Die tibetischen Flüchtlinge sind nicht mit leeren Händen gekommen

Die tibetischen Flüchtlinge haben auf ihrem unfreiwilligen Exodus die Werte einer in mittelalterlicher Form erhaltenen Hochkultur und Hochreligion als Gastgeschenk mitgebracht. Vor allem die ausserordentlich bilderreiche tibetische Ausprägung des Buddhismus ist in unseren westlichen Ländern bei Fachleuten und Laien auf grosses Interesse gestossen. Unter den hunderttausend Flüchtlingen befanden sich auch eine ganze Reihe hochgelehrter Lamas, die heute vor allem in westlichen Ländern ihre heiligen und verschlüsselten Heiligen Bücher erläutern und ihre Lehren unserem westlichen Verständnis mehr und mehr zugänglich machen

Diese Tatsache ist nicht nur für die suchenden Menschen im Westen, sondern auch für die emigrierten Tibeter selbst von unschätzbarer Bedeutung. Die alten Traditionen geben ihnen Halt in der abendländischen Diaspora und vermitteln ein starkes Gefühl der Zusammengehörigkeit. Das Interesse, das die Menschen im Westen ihrer Kultur entgegenbringen, stärkt ihr Selbstwertgefühl und ihr Selbstverständnis. Zudem ist ihr religiöses und weltliches Oberhaupt, der Dalai Lama, eine Integrationsfigur sondergleichen. Ohne ihn würde dieses Bergvolk sehr stark wieder in ethnische, unter sich rivalisierende Minderheiten von Khampas, Amdowas, ehemalige Bewohner der Provinzen Ü und Tsang und andere mehr zerfallen, eine Gefahr, die schon immer bestanden hatte.

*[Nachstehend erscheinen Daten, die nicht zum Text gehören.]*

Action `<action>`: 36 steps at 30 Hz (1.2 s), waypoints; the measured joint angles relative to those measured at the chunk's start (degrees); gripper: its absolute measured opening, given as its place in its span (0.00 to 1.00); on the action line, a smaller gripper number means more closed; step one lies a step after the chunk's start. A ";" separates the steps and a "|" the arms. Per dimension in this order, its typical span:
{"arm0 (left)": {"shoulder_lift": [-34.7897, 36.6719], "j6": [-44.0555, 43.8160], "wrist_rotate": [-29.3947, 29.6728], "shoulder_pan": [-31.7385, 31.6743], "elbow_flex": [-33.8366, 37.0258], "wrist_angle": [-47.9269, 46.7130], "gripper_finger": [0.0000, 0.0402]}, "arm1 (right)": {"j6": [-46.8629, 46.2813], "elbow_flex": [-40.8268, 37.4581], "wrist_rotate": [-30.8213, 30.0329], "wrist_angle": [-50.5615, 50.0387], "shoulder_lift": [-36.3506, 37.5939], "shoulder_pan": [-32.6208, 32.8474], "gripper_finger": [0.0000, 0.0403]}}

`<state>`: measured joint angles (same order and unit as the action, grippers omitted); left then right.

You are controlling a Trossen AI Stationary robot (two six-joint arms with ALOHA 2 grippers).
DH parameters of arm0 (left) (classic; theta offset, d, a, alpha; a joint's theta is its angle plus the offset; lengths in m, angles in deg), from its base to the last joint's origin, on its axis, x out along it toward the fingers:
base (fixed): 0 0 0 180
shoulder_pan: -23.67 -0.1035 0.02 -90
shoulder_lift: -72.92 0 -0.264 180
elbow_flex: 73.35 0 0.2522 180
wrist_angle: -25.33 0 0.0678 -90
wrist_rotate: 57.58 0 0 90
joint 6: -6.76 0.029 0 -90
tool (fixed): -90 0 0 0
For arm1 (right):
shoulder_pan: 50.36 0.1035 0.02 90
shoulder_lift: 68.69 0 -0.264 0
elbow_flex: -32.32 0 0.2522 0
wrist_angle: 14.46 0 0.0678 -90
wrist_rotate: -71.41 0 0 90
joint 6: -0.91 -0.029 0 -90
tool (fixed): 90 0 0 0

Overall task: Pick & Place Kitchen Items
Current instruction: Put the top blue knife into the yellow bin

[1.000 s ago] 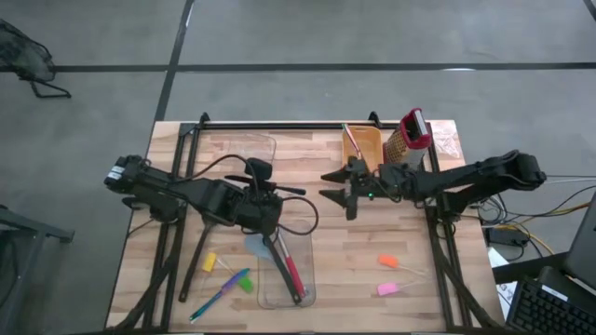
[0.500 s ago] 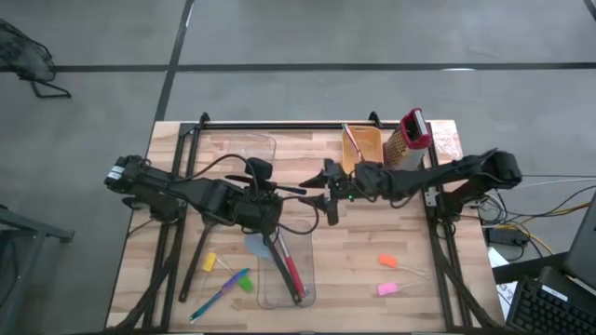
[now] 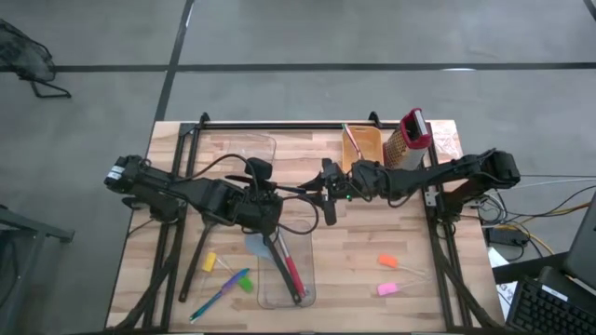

Zielsetzung und Wirken des Klösterlichen Tibet-Institutes in der Schweiz

Nachdem zu Beginn der Sechzigerjahre über 150 Tibeterkinder auf private Initiative hin Aufnahme in Schweizer Familien gefunden hatten, begann ab 1961 auf Einladung des Schweizervolkes und unter der Schirmherrschaft des Roten Kreuzes tibetische Flüchtlinge in unser Land einzureisen. Bis Ende der Achtzigerjahre lebten mehr Tibeter in der Schweiz als in irgendeinem anderen Land der westlichen Hemisphäre.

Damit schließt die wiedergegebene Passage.